While our work with Yankee takes up most of our time, I’ve enjoyed the opportunity to engage in some other projects, both paying and not: we’ve done a series of projects with my friend Ton in the Netherlands related to his open data work and various content management systems, we helped the PEI Home and School Federation recast its web presence in Drupal, and we’re working with Provincial Command of the Royal Canadian Legion on a similar project.
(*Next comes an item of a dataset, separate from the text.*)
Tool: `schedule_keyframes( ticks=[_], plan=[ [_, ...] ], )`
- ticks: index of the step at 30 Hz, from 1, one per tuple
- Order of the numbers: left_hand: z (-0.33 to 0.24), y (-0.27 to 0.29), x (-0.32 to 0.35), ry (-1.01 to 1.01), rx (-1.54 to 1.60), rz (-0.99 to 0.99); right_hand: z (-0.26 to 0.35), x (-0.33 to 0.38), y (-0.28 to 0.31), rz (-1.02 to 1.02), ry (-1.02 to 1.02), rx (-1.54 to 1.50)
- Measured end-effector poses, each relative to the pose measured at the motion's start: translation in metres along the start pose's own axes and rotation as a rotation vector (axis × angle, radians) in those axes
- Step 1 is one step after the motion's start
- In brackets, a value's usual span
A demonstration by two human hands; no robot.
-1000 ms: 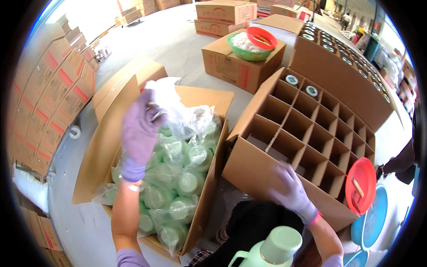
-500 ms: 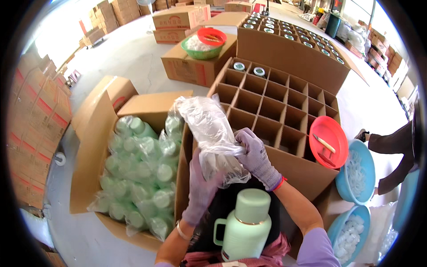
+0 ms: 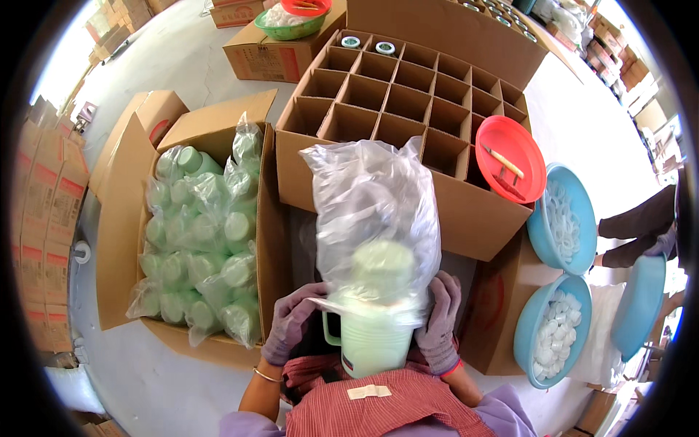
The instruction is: The person assembles light green thermos flasks by inserting a black filter into the opening, screwing on the lid, and placing the completed unit into a compartmentalized cardboard box. The person repeats this process for multiple units.
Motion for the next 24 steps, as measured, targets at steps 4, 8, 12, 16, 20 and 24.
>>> schedule_keyframes(
  ticks=[4,8,12,16,20,24],
  plan=[
    [0.027,0.017,0.061,0.284,0.027,0.102,0.003,0.049,0.009,0.247,0.096,0.010],
    [0.025,0.051,0.102,0.484,-0.231,0.412,-0.011,0.106,0.019,0.568,0.337,-0.037],
    [-0.034,0.029,0.037,0.378,0.022,0.082,-0.009,0.108,0.023,0.654,0.388,-0.059],
    [-0.021,0.010,0.007,0.181,-0.977,0.325,-0.003,0.099,0.028,0.674,0.399,-0.088],
    [-0.014,0.063,0.051,-0.356,-1.188,0.423,0.010,0.087,0.027,0.761,-0.159,-0.613],
    [0.028,0.114,0.105,0.116,-0.732,0.173,0.050,0.002,-0.020,0.699,-0.035,-1.136]
  ],
)
Point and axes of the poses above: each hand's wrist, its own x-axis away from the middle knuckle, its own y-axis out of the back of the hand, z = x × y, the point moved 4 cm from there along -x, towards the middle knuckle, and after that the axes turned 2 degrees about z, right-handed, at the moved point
My two-year term as Secretary to the PEI Home and School Federation ends this spring; that work, along with my work locally as President of the Prince Street Home and School, has been engaging in a way I never thought possible. Public education is filled with passionate people who care about learning and citizenship, and home and school work, while occasionally straying into matters of policy, is most firmly grounded in practical projects. The personal highlight of my home and school work this year has been the planning and implementation of the TeacherNet wireless pilot project at Prince Street; I’ve become good friends with my coconspirator Ken Williams along the way, and I hope the TeacherNet model inspires other school technology projects in 2013.
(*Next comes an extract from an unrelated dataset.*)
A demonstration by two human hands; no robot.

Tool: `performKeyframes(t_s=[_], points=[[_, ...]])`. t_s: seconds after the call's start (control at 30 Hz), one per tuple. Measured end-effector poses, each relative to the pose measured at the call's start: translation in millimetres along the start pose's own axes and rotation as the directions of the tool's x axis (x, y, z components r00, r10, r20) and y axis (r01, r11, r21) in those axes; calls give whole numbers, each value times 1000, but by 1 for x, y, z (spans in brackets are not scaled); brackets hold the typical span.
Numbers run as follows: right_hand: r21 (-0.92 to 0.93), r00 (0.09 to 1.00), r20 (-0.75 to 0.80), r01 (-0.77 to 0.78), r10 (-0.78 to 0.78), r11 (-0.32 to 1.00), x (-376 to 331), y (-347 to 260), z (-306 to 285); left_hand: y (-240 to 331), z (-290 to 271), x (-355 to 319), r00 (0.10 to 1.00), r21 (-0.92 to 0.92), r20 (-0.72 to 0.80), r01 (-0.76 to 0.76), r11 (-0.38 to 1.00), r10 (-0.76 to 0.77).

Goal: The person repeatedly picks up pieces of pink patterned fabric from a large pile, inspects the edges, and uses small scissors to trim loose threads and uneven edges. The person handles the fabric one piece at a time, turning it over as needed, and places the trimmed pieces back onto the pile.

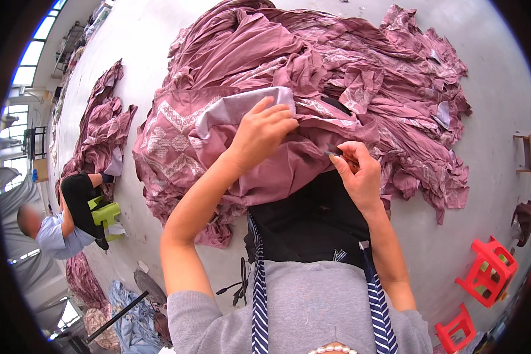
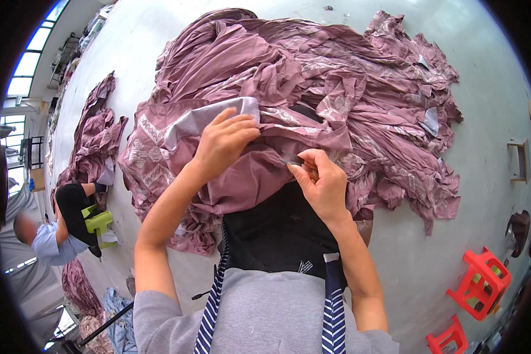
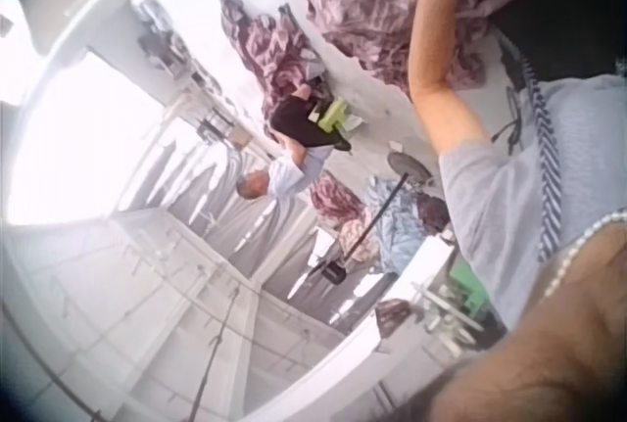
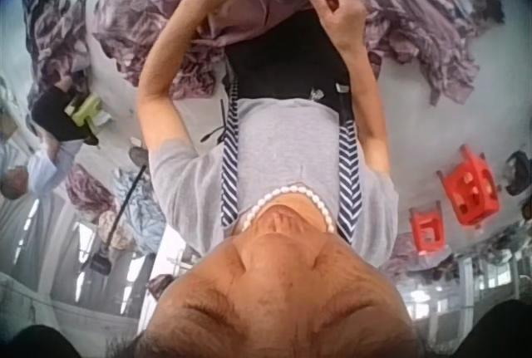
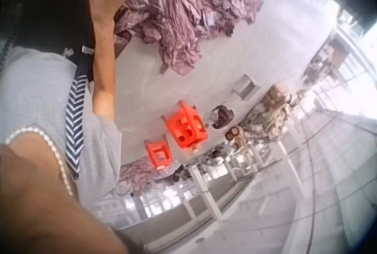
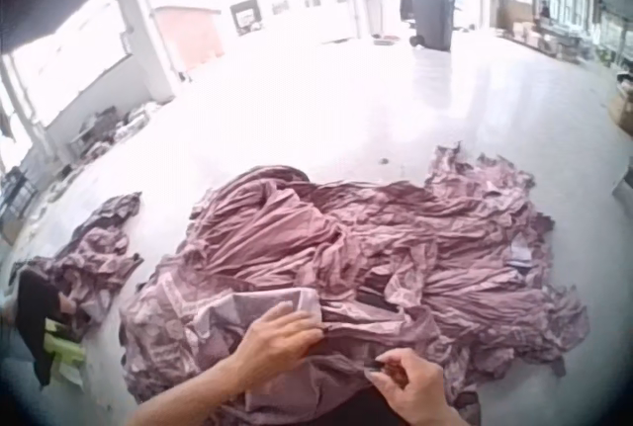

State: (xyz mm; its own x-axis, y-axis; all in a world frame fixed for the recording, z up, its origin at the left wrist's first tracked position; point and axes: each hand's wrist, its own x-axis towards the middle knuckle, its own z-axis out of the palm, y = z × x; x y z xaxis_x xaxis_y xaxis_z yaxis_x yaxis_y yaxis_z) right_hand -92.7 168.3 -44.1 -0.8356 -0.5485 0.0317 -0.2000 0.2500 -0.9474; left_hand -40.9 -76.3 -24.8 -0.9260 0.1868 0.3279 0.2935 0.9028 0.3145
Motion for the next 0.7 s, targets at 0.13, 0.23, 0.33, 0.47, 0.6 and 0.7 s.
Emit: performKeyframes(t_s=[0.13, 0.23, 0.33, 0.47, 0.6, 0.7], points=[[33, 995, -86, 60, -57, 998, 9, 2, 3, 2, 4, -6, 839, -683, -1, 397, 613, -545], [59, 993, -87, 88, -83, 994, 15, -1, 4, -9, 5, -7, 751, -954, 174, 290, 81, -637], [41, 1000, 11, 15, -15, 999, 21, -7, 0, 6, 1, -3, 833, -689, 67, 436, 579, -549], [105, 999, -44, 3, 2, 994, 23, -7, 0, 22, -1, 5, 991, 14, 71, 117, 993, -118], [86, 998, -60, -9, 14, 996, 22, -2, 2, -4, 21, -5, 989, -57, -31, 140, 989, -142], [64, 998, -57, -27, 31, 998, 24, -1, 1, -6, 15, -6, 759, -816, 199, 479, 324, -620]])
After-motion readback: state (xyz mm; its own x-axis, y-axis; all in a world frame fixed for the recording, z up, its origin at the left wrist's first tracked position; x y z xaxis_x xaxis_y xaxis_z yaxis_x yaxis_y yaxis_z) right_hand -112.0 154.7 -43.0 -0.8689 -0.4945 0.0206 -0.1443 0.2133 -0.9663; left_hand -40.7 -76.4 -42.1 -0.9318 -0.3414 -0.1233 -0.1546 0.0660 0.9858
My term as President of the L.M. Montgomery Land Trust ended in May, but I continue to be a member of the board of directors; the Trust is in good hands with Bill Bishop stepping up to be President and Martha Ellis working as our Executive Director. There’s still so much work to be done to preserve coastal agricultural lands from development in the Trust’s area of interest, but we’ve made some good headway this year, raising funds and spreading the word about what we’re up to.

In Numbers

In the spirit of Feltron, here’s a statistical round-up:

  • I turned 46 years old.
  • I spent my 19th year living on Prince Edward Island (20th anniversary is next March).
  • I sent 4,257 email messages.
  • I received 510 telephone calls at the office, a total of 769 minutes of talking.
  • I made 1015 telephone calls at the office, a total of 2,265 of talking; 20% of those calls were to Catherine.
  • This blog had 373,037 unique visitors; they read 586,265 pages.
  • I have 1,033 songs in my iTunes library.
  • I have 34,233 photos in my iPhoto library; my Flickr holds 8,459 photos
  • Google Latitude tells me I traveled 57,541 miles; I visited 7 countries this year: United States, Germany, Netherlands, Denmark, Sweden, Latvia, Ukraine (I was only passing through the airport in Riga, so I didn’t really do justive to Latvia).

Best wishes to all for a healthy and productive 2013.

Comments

Lisa's picture
Lisa on December 26, 2012 - 18:47 Permalink

Hi Peter,

If you’re around Ottawa feel free to drop me line, maybe we can meet up. I’d love to meet Oliver. I’ve also written a book and published it via Lulu the link is here: http://www.lulu.com/shop/lisa-…

Neil Strickland's picture
Neil Strickland on December 26, 2012 - 18:59 Permalink

If you and Oliver are in the Ottawa area sometime, give us a call. My parents and I would be thrilled to see you again and meet Oliver for the first time.